# TensorFlow. Word Generation with LSTM (new model)

Word generation in NLP involves creating meaningful text. Google TensorFlow, an open-source machine learning framework, offers tools to build and train models for this. This notebook covers the basics, capabilities, applications, and steps to develop word generation models using TensorFlow.

![](./assets/cover.jpg)

Blog Post: [TensorFlow. Word Generation with LSTM](https://vitalyzhukov.com/en/tensorflow-word-generation-with-lstm)

# Prerequisites

To work with TensorFlow models, you will need two libraries open-source Python libraries: NumPy (Numerical Python) and TensorFlow.

In [None]:
!pip install tensorflow
!pip install numpy
!pip install matplotlib

Let's import the required packages:

In [None]:
# Import TensorFlow
import tensorflow as tf

# Import numpy
import numpy as np

## Dataset  

To train the model, we must supply both input data and the target output. The code below creates these data sets.

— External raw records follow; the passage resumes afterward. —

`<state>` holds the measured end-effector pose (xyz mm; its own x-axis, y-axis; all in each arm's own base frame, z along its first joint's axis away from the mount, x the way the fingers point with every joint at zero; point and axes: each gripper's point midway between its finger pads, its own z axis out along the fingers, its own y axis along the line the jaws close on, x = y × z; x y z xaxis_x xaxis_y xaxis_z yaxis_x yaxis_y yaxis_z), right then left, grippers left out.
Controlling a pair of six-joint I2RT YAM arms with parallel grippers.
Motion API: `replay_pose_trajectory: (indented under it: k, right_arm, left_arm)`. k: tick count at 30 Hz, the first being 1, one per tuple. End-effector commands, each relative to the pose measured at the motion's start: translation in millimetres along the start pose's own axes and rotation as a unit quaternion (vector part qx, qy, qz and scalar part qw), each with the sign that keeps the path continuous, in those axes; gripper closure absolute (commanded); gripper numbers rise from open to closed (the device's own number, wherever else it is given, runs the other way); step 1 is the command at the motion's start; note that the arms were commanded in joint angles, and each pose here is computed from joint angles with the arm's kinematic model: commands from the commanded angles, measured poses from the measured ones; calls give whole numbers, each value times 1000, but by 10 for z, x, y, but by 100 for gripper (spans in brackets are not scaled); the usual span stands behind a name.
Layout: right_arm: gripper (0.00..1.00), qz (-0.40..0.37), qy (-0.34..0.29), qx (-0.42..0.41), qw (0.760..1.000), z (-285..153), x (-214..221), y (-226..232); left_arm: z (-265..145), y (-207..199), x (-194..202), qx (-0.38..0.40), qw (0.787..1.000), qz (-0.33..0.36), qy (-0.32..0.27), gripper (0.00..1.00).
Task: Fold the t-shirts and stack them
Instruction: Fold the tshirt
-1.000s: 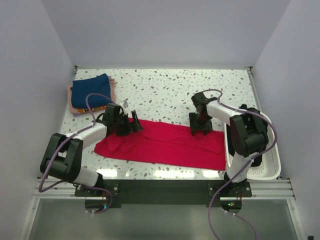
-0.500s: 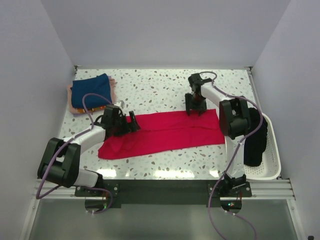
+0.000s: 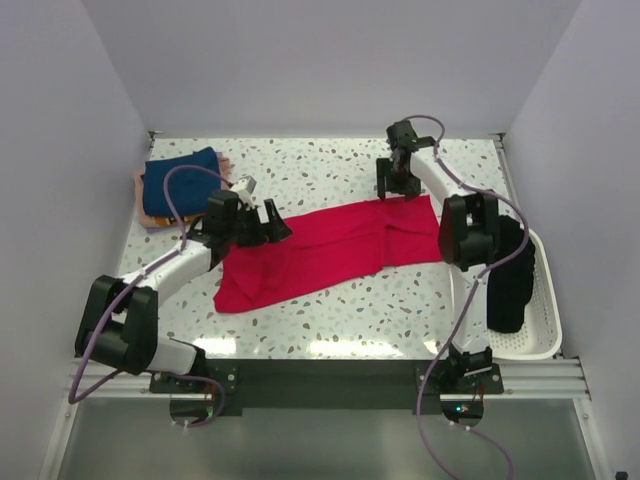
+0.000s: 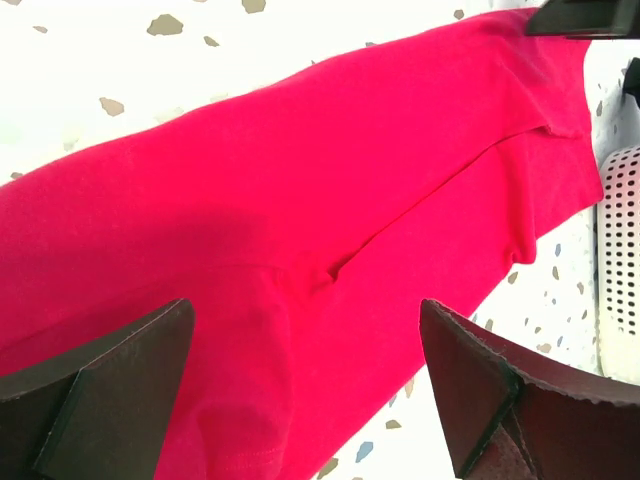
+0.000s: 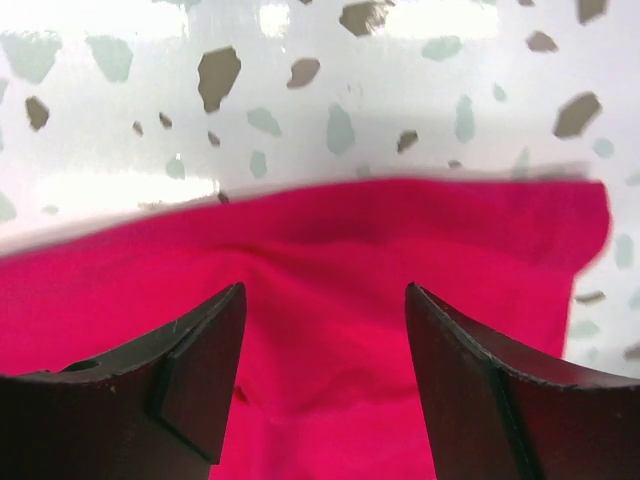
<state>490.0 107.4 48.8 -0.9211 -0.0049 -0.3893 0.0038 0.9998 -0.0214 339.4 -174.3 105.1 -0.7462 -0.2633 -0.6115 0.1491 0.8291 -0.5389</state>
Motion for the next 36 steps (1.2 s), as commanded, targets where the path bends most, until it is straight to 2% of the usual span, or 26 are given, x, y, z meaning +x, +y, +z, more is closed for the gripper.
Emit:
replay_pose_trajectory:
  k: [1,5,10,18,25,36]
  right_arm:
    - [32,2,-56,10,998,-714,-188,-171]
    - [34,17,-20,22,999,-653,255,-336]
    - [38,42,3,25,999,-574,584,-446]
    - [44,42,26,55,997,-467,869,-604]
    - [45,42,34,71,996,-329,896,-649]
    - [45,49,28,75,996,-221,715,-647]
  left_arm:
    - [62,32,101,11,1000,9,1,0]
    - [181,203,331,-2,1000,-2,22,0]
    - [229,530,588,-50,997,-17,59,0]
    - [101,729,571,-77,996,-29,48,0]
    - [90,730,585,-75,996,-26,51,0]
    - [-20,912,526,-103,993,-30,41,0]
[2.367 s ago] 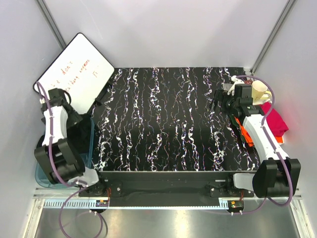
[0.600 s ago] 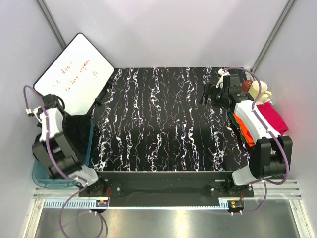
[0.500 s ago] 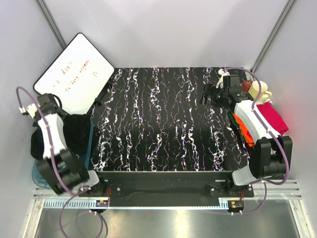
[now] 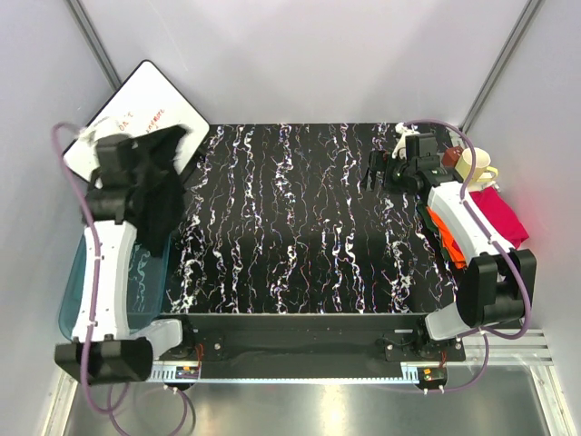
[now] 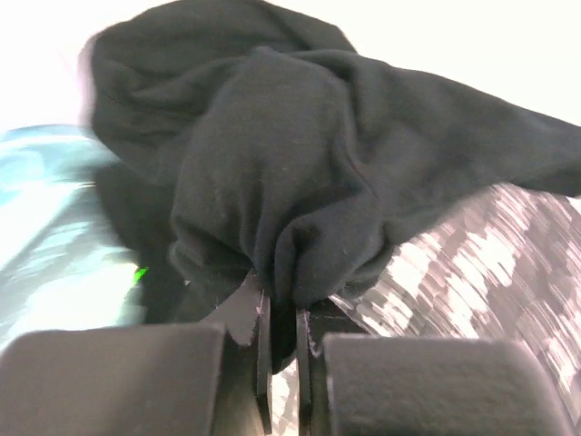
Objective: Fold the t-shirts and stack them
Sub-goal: Move the tshirt to the center of the board, then flatten out the tshirt
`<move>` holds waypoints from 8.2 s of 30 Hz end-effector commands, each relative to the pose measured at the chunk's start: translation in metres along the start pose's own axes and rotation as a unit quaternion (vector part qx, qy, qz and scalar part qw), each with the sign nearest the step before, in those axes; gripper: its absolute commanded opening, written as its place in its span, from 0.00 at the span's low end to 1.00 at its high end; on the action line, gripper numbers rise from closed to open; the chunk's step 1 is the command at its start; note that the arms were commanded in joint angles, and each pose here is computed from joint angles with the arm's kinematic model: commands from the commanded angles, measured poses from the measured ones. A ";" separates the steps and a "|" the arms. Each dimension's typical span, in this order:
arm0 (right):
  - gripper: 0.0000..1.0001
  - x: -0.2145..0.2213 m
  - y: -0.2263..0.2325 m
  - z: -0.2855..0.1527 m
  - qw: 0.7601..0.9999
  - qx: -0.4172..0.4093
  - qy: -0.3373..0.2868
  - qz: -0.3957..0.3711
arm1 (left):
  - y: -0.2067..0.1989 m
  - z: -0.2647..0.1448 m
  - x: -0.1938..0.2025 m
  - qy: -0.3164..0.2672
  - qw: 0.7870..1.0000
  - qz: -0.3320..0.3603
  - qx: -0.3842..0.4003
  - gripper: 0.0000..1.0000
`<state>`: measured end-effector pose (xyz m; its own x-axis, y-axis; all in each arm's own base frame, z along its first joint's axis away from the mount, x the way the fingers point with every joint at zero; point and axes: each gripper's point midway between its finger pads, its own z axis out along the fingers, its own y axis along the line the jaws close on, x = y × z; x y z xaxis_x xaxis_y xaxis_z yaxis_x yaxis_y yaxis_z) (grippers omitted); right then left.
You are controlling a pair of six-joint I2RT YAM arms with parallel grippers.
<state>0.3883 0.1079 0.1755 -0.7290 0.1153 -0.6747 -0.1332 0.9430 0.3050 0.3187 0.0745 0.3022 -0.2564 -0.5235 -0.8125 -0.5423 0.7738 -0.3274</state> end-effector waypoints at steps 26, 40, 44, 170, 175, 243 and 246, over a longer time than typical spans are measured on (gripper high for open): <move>1.00 0.017 -0.007 -0.041 0.999 0.035 -0.028 0.007 | -0.073 -0.041 0.259 0.324 0.929 0.176 0.029 0.99; 1.00 0.050 -0.003 -0.030 0.999 0.007 0.014 0.034 | -0.148 -0.024 0.247 0.281 0.918 0.248 0.131 0.99; 1.00 0.056 0.000 -0.028 0.999 0.001 0.023 0.041 | -0.173 -0.002 0.259 0.292 0.905 0.281 0.132 0.99; 1.00 0.092 0.008 0.017 0.965 0.085 0.243 0.058 | -0.072 0.056 0.241 0.368 0.906 0.206 0.030 0.65; 1.00 0.093 0.012 0.024 0.965 0.073 0.246 0.061 | -0.066 0.057 0.236 0.343 0.916 0.206 0.020 0.86; 1.00 0.056 -0.029 0.047 0.957 0.099 0.269 0.046 | -0.139 0.070 0.147 0.290 0.945 0.141 0.048 0.00; 1.00 0.058 -0.029 0.049 0.957 0.096 0.270 0.047 | -0.082 0.054 0.205 0.363 0.920 0.147 -0.011 0.00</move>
<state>0.3776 0.0980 0.0738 -0.9893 0.0805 -0.1213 0.0637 0.9886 0.1366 0.4158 -0.0923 0.1917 -0.7945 -0.3574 -0.4909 -0.2825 0.9332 -0.2222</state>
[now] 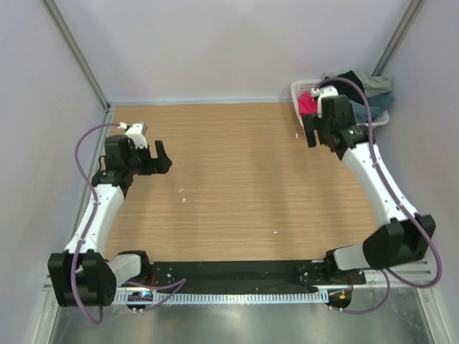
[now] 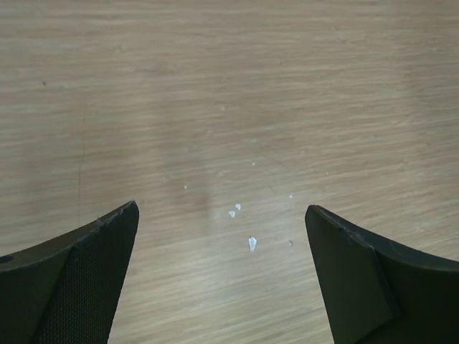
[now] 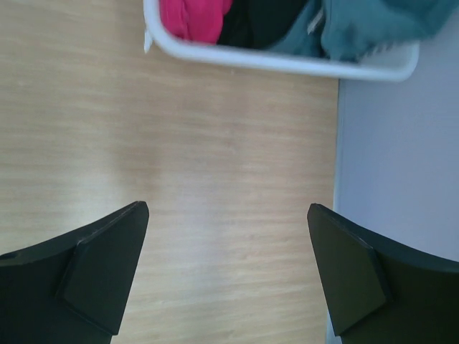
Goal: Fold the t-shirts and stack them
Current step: Grab the tshirt from the pile
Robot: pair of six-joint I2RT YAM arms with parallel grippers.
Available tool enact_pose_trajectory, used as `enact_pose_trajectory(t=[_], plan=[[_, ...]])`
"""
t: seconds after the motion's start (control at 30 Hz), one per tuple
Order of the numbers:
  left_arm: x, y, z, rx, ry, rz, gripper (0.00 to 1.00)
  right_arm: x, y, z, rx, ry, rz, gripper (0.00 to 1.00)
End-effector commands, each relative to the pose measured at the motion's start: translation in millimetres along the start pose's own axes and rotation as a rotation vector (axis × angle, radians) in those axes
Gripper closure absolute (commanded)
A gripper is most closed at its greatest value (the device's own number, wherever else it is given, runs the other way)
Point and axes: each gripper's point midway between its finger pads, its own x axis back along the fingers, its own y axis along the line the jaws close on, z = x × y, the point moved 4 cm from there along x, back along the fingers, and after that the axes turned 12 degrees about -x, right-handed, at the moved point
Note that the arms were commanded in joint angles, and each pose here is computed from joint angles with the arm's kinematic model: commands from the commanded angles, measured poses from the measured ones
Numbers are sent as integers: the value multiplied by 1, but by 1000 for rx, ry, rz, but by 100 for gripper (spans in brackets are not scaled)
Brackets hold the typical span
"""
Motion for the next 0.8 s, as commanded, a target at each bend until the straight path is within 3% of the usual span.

1. Download the dictionary

In [None]:
# Download dictionary
path_to_dict = tf.keras.utils.get_file(
    "popular.txt", "https://raw.githubusercontent.com/dolph/dictionary/master/popular.txt"
)

# Open the dictionary
dict = open(path_to_dict, "rb").read().decode(encoding="UTF-8")

# The dict contains one word per line. Split the text to get list of words
words = dict.splitlines()

2. Tokenize the characters

In [None]:
# Initiate a new instanse of tokenizer
tokenizer = tf.keras.preprocessing.text.Tokenizer(char_level=True)

# Create tokens for each character in the words list
tokenizer.fit_on_texts(words)

# Add meta-token representing end of word
tokenizer.word_index["<END>"] = len(tokenizer.word_index) + 1

3. Generate data sets

In [None]:
# Size of vocabulary
vocab_size = len(tokenizer.word_index) + 1

# Max length of words in the vocabulary
max_length = max(map(len, words)) + 1

# Vocabulary in tensor format
encoded_words = tokenizer.texts_to_sequences(words)

meta_token = tokenizer.word_index["<END>"]

# Dataset to train
input_data = []

# Corresponding dataset to test
output_data = []

for seq in encoded_words:
    # Append the end of word token
    alt_seq = seq + [meta_token]
    for i in range(1, len(alt_seq)):
        input_data.append(alt_seq[:i + 1])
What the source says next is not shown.